Anergy is a long recognized phenomenon in the tuberculin test, which results in false negative reactions. The reasons for this are poorly understood but recently infected cattle, cattle under stress due to malnutrition, gastrointestinal parasitoses and concurrent infections, and cattle with generalized tuberculosis are anergic (Ameni and Medhin 2000) and fail to react to tuberculin test. Stress due to starvation (end of dry season) and concurrent infections like trypanosomosis, tick-borne disease and higher burden of gastro-intestinal parasites are common in study herds. In addition, about 30% of cattle in the peri-parturient period can give false results returning later to a positive state (Blood et al. 1994). In Ongongoja sub-county, most animals were seen stressed, heavily laden with ticks and many herds here presented with symptoms of gastrointestinal infections. This probably explains the extremely low numbers of avian reactors in this sub county with a possibility of some infected animals testing negative. Studies done under similar circumstances in Guinea indicate significantly low number of positive reactions to tuberculin test of Mycobacterium avium (Unger et al. 2003).

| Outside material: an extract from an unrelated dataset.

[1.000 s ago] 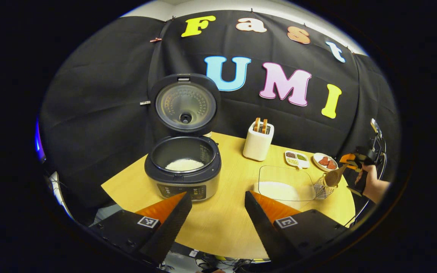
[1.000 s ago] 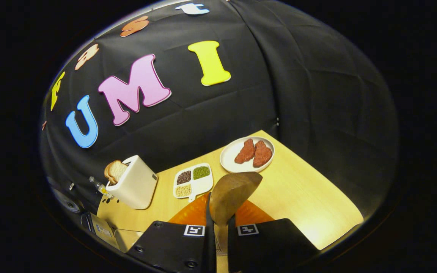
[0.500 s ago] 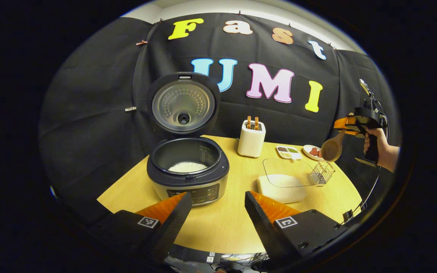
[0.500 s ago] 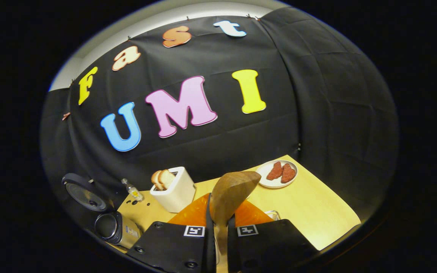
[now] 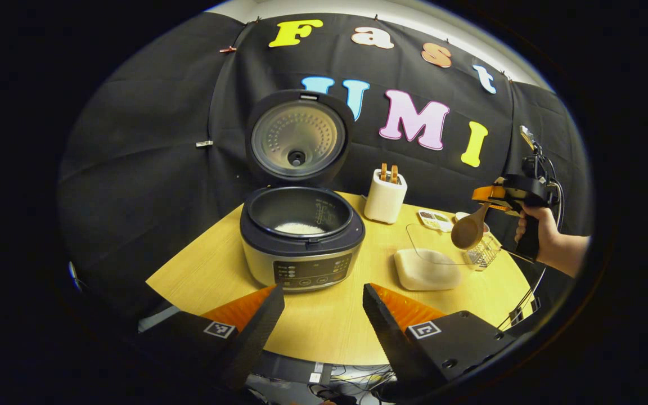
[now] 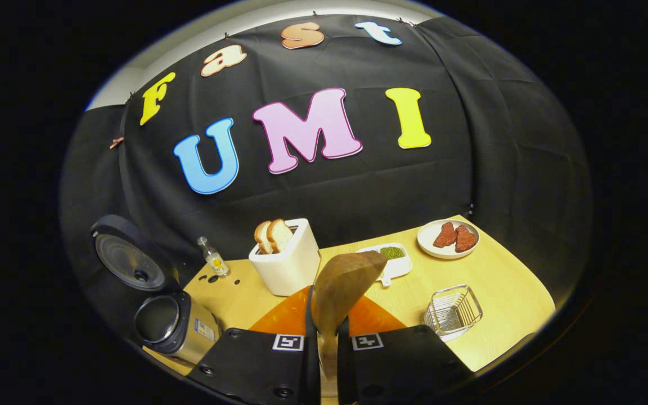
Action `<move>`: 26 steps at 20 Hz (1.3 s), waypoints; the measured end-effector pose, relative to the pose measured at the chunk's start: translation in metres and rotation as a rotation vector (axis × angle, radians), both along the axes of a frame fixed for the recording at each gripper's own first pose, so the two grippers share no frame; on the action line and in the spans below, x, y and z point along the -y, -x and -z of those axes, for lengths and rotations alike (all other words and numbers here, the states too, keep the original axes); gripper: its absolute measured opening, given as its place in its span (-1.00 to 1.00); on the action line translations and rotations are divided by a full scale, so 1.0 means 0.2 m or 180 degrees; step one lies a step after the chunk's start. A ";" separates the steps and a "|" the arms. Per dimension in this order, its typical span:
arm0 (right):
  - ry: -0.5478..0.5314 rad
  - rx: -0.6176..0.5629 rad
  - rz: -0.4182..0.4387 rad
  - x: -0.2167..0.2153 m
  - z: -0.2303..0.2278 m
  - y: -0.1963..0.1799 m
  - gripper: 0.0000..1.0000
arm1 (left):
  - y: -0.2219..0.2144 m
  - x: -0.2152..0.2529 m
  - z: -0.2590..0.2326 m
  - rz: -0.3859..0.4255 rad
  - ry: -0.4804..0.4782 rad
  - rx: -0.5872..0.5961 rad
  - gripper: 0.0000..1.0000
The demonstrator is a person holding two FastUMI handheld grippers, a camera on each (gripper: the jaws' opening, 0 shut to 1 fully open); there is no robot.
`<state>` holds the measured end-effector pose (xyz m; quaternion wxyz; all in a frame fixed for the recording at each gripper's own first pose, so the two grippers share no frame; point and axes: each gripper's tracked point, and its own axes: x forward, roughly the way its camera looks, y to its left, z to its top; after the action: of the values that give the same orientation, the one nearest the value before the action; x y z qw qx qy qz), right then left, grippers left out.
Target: Close the left gripper, press the button to open the rice cooker; take a wooden spoon from the chopstick holder with the right hand, scoop a spoonful of rice and pour it into the rice cooker, then put the wooden spoon back into the chopstick holder.
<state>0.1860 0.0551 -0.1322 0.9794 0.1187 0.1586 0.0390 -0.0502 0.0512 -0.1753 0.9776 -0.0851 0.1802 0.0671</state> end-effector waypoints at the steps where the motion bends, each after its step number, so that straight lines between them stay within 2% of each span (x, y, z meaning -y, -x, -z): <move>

Our study indicated that age was an important risk factor for prevalence of TB which is in agreement with the previous studies carried out by Kazwala et al. (2001a) and Oloya et al. (2006). The older animals seemed to be more susceptible to infection as compared to the younger animals and this corroborates with the finding by Oloya (2006) who reported a higher prevalence of tuberculin reactors in animals older than 10 years (3.5%) and a rather lower prevalence (1.6%) in animals aged 4–6 years. The high responses to tuberculin reaction in older animals could be due to non-specific immune responses to environmental mycobacteria in the natural water sources (Grange 1987; Phillips et al. 2003) from which these herds were drinking water. Another possible explanation could be that, due to the physiologically related old-age immune depression, the animals tend to easily succumb to mycobacterial infections hence show a positive test. By contrast, the delayed onset of tuberculin positivity at <5 years of age could be attributed to the long incubation period of mycobacteria infection (Perez et al. 2002).

Our study also found more BTB reactors in females than males, an observation in consent with the finding by Kazwala et al. (2001a, b). Markham (1952) as cited by Unger et al. (2003) argued that due to the occupation of the male cattle with in a herd, male animals had a higher chance of being positive than female animals. Oloya et al. (2006) did not find sex as an important risk factor.

In conclusion, our study demonstrated a low prevalence of bovine tuberculosis in local zebu cattle herds of transhumant and agro-pastoral production systems of Katakwi and Moroto districts in Uganda, despite the dense cattle population and wider possibilities in cattle-to-cattle transmission. This agrees with the findings of studies carried out elsewhere in Africa under similar climate, management and diagnostic approach. It seems that the infectiousness of bovine tuberculosis with in and between cattle herds under pastoral mode of production is low, perhaps due to low and inefficient close contact between infected and health animals, less virulence of the causal strains under unfavorable macroclimatic and microclimatic conditions, and possibly genetic resistance of local zebu cattle.

However, the risk associated with the consumption of raw milk among the pastoral communities and that, the pooling of milk together from different animals is a common practice, warrants more investigation into the risk of zoonotic transmission of tuberculosis in these communities.